# WHAT IS NEEDED
Every line of the entries below from the one containing "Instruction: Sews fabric" to the one containing "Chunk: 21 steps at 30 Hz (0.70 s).", both ends included, must be written out exactly. No other line belongs in the answer.

# EXTRACTED ENTRIES
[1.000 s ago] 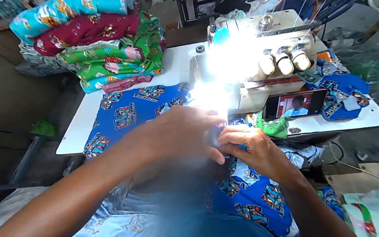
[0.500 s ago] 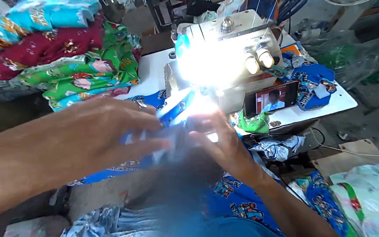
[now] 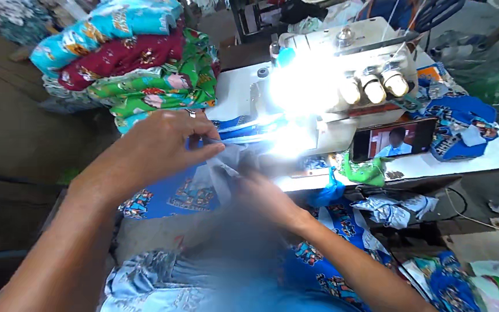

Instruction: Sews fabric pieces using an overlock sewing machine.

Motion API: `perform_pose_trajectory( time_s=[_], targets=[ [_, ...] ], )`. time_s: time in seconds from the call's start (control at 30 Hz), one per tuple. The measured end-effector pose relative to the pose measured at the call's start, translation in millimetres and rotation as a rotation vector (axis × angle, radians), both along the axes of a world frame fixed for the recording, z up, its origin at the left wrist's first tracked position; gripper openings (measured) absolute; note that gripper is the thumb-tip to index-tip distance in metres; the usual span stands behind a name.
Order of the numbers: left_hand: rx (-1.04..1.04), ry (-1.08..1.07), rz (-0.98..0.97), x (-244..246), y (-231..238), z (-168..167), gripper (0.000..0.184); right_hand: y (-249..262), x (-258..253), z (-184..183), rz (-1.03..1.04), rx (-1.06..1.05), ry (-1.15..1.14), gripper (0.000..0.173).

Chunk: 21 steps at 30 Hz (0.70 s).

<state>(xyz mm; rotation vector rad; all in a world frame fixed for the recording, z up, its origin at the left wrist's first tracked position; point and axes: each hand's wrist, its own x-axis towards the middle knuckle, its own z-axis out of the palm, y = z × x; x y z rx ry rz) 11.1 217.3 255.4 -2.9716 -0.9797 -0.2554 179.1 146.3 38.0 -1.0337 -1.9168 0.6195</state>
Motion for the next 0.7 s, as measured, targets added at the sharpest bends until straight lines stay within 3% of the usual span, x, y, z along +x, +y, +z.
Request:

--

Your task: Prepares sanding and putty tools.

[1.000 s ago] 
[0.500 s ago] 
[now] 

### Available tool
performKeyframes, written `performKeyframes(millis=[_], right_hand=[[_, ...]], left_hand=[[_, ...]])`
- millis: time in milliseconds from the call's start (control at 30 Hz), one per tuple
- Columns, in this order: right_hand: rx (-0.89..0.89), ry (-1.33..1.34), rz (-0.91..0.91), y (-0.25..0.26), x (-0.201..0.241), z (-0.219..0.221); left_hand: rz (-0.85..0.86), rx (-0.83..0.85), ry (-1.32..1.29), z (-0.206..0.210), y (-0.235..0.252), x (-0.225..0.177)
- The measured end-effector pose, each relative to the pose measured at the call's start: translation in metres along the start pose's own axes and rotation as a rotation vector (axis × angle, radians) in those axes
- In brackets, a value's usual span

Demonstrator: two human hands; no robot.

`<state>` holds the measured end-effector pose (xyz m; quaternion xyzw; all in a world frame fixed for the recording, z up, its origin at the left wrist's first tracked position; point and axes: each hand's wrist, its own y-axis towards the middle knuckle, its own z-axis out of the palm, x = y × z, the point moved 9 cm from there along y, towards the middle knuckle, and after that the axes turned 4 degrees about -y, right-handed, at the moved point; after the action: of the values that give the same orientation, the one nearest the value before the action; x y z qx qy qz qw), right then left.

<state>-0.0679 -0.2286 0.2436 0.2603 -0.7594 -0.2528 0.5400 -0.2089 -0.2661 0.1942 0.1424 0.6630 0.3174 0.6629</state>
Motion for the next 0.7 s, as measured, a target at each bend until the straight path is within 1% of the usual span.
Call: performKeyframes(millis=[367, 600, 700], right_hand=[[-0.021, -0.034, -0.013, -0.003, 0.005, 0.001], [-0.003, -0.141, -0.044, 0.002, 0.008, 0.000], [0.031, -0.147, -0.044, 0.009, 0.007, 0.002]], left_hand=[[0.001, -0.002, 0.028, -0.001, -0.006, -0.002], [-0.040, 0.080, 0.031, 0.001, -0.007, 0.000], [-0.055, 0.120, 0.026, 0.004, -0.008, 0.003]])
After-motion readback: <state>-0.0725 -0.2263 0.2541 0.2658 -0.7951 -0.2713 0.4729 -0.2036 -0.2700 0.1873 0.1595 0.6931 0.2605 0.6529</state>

# RESPONSE AREA
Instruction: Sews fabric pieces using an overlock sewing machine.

Motion API: `perform_pose_trajectory( time_s=[_], targets=[ [_, ...] ], )`. time_s: time in seconds from the call's start (control at 30 Hz), one per tuple. The measured end-effector pose relative to the pose measured at the call's start, translation in millimetres and rotation as a rotation vector (axis × angle, radians), both along the axes of a world frame fixed for the recording, z up, its origin at the left wrist's first tracked position; gripper openings (measured) absolute; note that gripper is the thumb-tip to index-tip distance in metres; the usual span stands behind a name.
Order of the numbers: left_hand: rx (-1.04..1.04), ry (-1.08..1.07), rz (-0.98..0.97), x (-244..246), y (-231..238), z (-168..167), gripper (0.000..0.184); right_hand: y (-249..262), x (-258..253), z (-184..183), rz (-1.03..1.04), rx (-1.06..1.05), ry (-1.15..1.14), gripper (0.000..0.173).

Chunk: 21 steps at 30 Hz (0.70 s).

Nothing else remains for this exercise.